By harmonising water and climate policies, it will help to streamline the whole environmental system.
In addition, increasing water conservation would reduce the need for infrastructure to be erected for expensive desalination facilities across the world.
In order to extend water access in Africa, water governance for issues such as deforestation and urbanisation will require tackling at the source of the issue.
Consequently, resulting in a larger impact on the economy of the country through the reduction of money necessary to be spent on health care for water pollution-related illnesses.
The Namibian Government, in collaboration with the Climate Technology Centre Network (CTCN) and the Council for South Africa’s Scientific and Industrial Research, will jointly address water scarcity in Namibia.
The CTCN is the operational arm of the UNFCCC Technology Mechanism and is hosted by United Nations Environmental Programme in collaboration with the United Nations Industrial Development Organisation.
Namibian Minister of Environment and Tourism, Pohamba Shifeta, said water availability in Namibia will diminish under a changed climate.
In this regard, a decrease in run-off and the reduction in groundwater recharge are expected by 2020, which thus puts the country in an absolute water scarcity dilemma.
In view of this worsening trend, there is a great need for the exploration of sustainable alternative sources of potable water for both human consumption and economic activities in order to address this acute water problem, he noted.
Namibia is a semi-arid country and is vulnerable to harsh climate conditions.
Furthermore, the lack of readily available water in the interior of the country poses a serious threat to water availability in the country and is limiting the country’s prospects for economic growth.
Food and Agriculture Organisation (FAO) and its partners have agreed to join forces in order to assist member states cope with the impacts of water scarcity in agricultural sectors and along the value chain.
The global framework is an action-oriented initiative aiming sustainable food and agriculture systems using a water scarcity lens, providing options that contribute to the 2030 sustainable development agenda and produce climate benefits.
The meeting was intended to bring together the initial partners of the Global Framework for Action and discuss the aspects of governance, the priorities for their portfolio and the next steps.
Both current and future partners and beneficiaries were welcome.
The Paris Agreement recognises the “fundamental priority of safeguarding food security and ending hunger, and the particular vulnerabilities of food production systems to the adverse impacts of climate change”.
It also recognizes the importance of harnessing climate action to drive sustainable development – something the agricultural sectors are uniquely positioned to do.
As part of the global climate action agenda, the agriculture and food security action event discussed the central role of agriculture in solving the triple threat of hunger, poverty and climate change.
Three new and inter-related initiatives were launched: The “Triple A” – Agriculture Adaptation in Africa, promoted by the Kingdom of Morocco; a Global Framework for action on water scarcity in agriculture, launched by FAO, and Milan Urban Food Policy Pact, signed by 132 cities around the world.

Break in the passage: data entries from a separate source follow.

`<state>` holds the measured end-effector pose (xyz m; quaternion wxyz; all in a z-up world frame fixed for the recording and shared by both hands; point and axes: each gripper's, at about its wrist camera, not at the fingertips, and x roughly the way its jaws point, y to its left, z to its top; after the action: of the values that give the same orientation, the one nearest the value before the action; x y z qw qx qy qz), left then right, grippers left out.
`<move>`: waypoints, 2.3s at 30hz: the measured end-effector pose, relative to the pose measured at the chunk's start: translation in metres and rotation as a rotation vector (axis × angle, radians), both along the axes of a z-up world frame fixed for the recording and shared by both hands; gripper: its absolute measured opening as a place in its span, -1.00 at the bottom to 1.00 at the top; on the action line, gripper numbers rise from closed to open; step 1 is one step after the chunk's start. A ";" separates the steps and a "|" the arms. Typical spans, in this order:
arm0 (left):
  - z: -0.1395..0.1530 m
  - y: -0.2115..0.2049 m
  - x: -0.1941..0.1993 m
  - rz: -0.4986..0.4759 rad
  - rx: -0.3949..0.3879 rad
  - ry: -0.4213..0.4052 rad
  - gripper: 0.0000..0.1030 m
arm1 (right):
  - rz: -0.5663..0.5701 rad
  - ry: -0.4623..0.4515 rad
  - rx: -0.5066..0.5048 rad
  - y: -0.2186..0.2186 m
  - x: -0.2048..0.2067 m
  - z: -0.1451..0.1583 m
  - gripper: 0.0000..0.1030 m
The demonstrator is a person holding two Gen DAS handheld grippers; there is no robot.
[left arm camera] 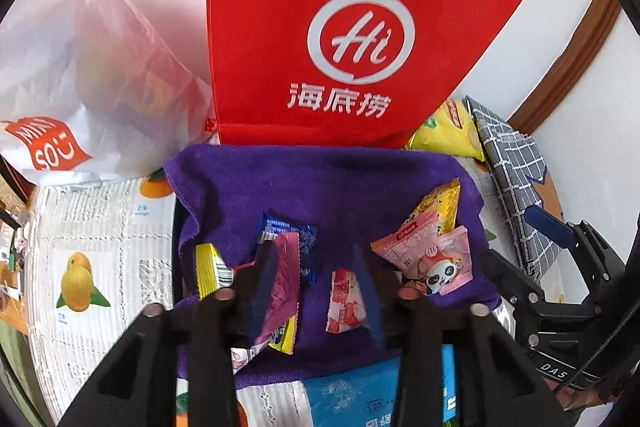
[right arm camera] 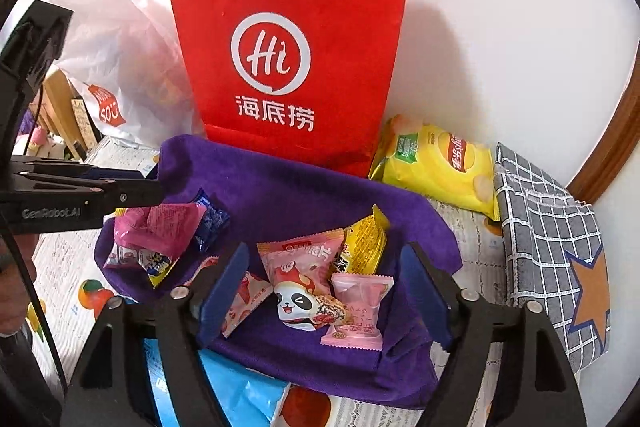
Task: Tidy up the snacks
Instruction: 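Move both tools back toward the remaining snacks beside the blue tissue pack, then grasp the red gold-print snack packet with the right tool while the left tool grasps the pink stick packet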
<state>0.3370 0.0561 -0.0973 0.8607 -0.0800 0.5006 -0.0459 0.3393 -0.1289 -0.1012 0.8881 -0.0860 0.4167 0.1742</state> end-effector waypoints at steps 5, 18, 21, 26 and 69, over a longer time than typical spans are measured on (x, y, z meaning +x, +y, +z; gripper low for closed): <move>0.013 -0.003 -0.007 -0.016 0.014 -0.037 -0.06 | -0.052 -0.042 -0.016 -0.002 -0.004 0.011 0.64; 0.047 -0.015 -0.031 -0.062 0.019 -0.144 0.09 | -0.094 -0.237 0.113 -0.012 -0.049 0.043 0.75; 0.053 -0.016 -0.036 -0.066 0.018 -0.164 0.09 | -0.096 -0.226 0.090 -0.019 -0.060 0.040 0.76; 0.062 -0.017 -0.044 -0.073 0.013 -0.193 0.10 | -0.120 -0.167 0.104 -0.045 -0.081 0.030 0.76; 0.013 -0.020 -0.184 -0.008 0.080 -0.132 0.18 | -0.121 0.078 0.151 -0.078 -0.166 -0.082 -0.45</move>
<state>0.1532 0.0358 -0.0846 0.8942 -0.0402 0.4445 -0.0345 0.1730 -0.2064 -0.1832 0.8840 0.0136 0.4412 0.1542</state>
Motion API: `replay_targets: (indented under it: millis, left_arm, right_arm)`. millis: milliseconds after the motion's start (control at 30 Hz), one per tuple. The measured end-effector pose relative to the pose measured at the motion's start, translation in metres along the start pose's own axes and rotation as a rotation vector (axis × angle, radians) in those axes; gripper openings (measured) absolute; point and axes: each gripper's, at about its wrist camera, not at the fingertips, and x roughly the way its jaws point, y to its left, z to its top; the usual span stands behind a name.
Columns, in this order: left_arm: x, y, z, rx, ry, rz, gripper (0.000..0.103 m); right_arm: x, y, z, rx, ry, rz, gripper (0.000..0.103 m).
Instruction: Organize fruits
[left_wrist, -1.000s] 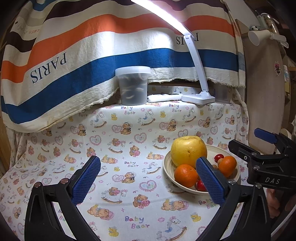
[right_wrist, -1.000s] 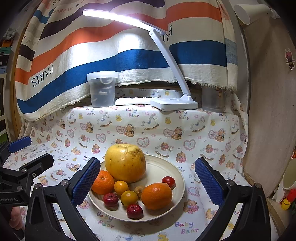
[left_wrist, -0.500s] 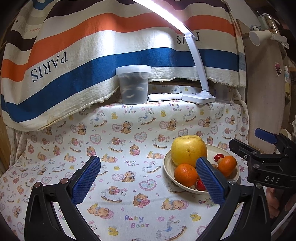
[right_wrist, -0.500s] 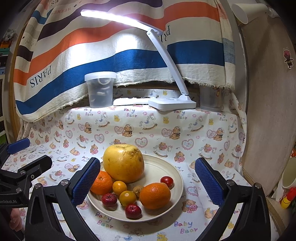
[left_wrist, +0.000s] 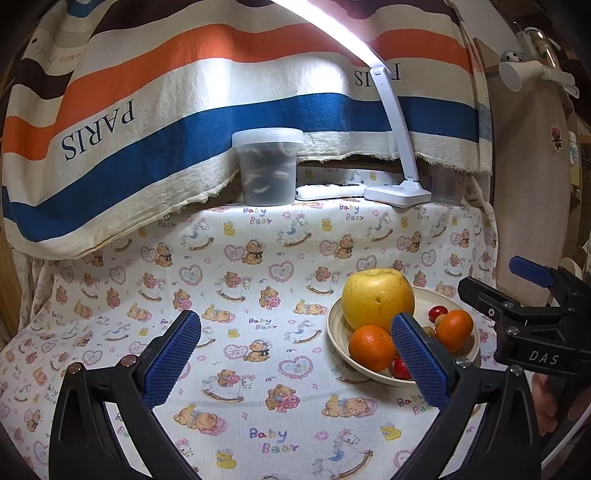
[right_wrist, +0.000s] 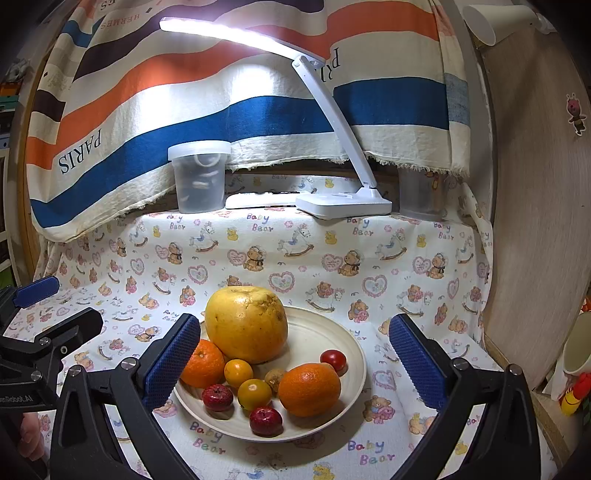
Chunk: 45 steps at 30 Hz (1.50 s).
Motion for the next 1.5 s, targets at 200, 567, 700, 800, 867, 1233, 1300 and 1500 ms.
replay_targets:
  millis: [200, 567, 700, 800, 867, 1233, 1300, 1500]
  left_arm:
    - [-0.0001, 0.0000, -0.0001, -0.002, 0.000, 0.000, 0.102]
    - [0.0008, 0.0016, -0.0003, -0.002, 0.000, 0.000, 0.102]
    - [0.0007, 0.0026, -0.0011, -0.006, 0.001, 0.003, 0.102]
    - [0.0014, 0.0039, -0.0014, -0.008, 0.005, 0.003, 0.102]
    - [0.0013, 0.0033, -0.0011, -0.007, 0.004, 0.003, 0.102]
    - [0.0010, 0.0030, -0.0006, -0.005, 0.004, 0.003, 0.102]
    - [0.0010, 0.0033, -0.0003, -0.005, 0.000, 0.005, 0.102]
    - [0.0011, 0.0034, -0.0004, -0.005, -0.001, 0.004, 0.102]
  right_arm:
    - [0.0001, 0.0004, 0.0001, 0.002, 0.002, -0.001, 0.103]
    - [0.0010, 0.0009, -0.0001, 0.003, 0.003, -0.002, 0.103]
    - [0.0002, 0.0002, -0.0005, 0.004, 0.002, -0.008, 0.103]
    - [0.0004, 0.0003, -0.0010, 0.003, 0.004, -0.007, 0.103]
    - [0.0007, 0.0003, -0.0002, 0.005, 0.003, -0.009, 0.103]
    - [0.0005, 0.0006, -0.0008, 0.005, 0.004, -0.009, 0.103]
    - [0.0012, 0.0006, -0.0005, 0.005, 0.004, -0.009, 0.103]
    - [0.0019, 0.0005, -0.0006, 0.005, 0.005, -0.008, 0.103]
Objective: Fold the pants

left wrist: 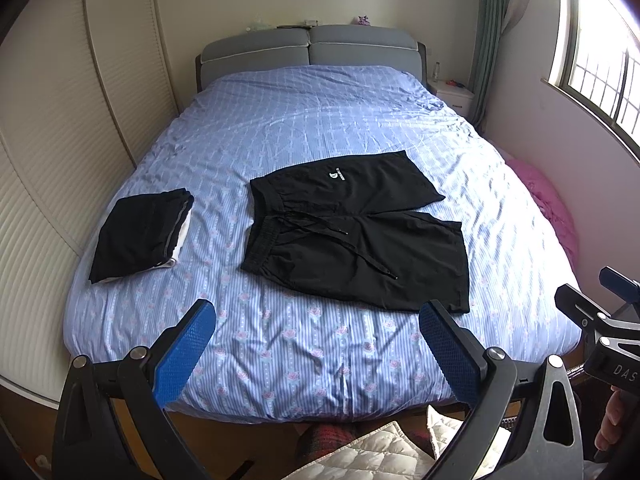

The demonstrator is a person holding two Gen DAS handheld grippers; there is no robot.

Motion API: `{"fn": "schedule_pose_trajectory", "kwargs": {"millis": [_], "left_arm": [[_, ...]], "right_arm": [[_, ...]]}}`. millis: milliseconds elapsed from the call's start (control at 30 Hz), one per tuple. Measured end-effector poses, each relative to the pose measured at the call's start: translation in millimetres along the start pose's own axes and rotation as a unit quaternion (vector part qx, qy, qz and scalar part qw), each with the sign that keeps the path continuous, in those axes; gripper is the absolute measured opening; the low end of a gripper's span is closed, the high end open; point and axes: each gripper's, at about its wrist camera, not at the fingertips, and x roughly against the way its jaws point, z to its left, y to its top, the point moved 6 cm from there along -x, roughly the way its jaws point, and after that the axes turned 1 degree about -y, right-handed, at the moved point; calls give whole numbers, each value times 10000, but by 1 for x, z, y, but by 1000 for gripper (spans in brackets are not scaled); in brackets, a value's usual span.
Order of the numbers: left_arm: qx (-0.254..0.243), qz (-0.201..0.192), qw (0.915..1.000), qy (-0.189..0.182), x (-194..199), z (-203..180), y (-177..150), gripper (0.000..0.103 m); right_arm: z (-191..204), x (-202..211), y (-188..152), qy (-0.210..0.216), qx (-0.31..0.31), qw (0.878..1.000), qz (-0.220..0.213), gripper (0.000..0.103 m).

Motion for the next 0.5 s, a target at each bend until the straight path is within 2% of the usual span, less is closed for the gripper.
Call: {"fn": "schedule_pose_trajectory", "kwargs": {"millis": [500], "left_arm": [[-6,-32,10000,-25,3,-2,1,103]], "right_arm": [[0,2,0,-15,1,10000,-6,102]]}}
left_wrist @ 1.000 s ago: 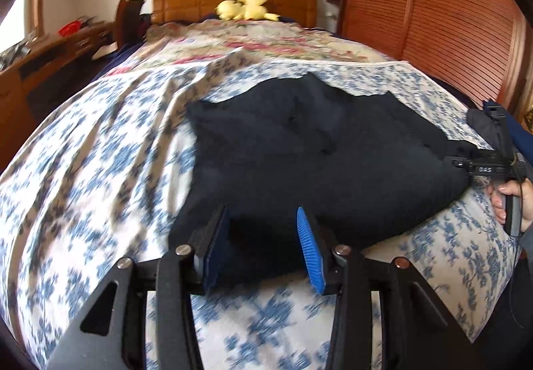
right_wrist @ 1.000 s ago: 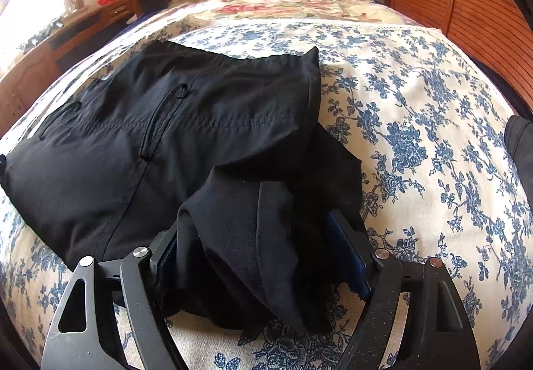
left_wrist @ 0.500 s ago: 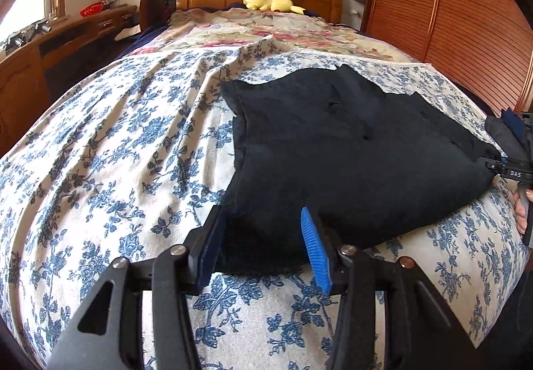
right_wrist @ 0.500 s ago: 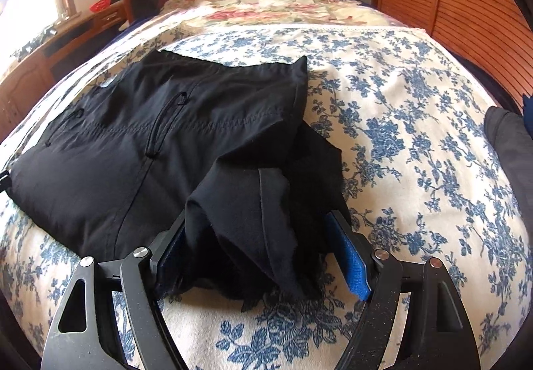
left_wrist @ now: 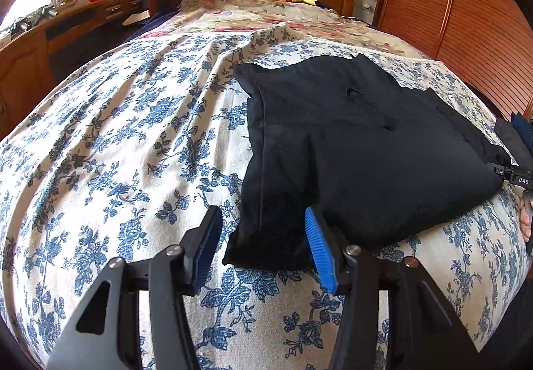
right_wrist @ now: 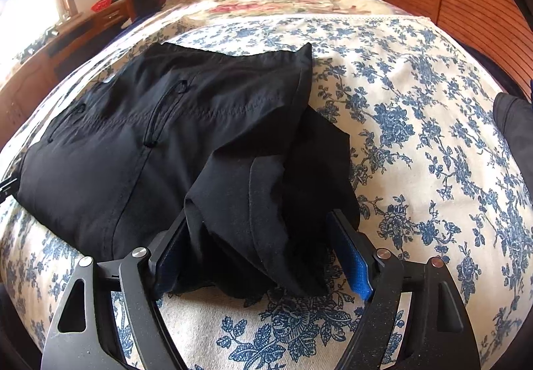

These initiatives aim to make the agriculture sectors more productive, sustainable and climate resilient; and to step up agriculture action in the Paris Agreement.
Their action will directly contribute to more sustainable use of natural resources and to promote sustainable agriculture, a major step to address land degradation.
As an outcome of COP22, three water action recommendations were set: harmonising water and climate policies; extending water access and sanitation services in Africa; reinforcing resilient water governance promoting inclusive and integrated water resources management.
There is a long way to go before the water scarcity problems are solved across the globe. However collaborative projects such as COP22 and the UN’s Sustainable Development Goal for sustainable management of water and sanitation, are a huge step in the direction of water conservation for all.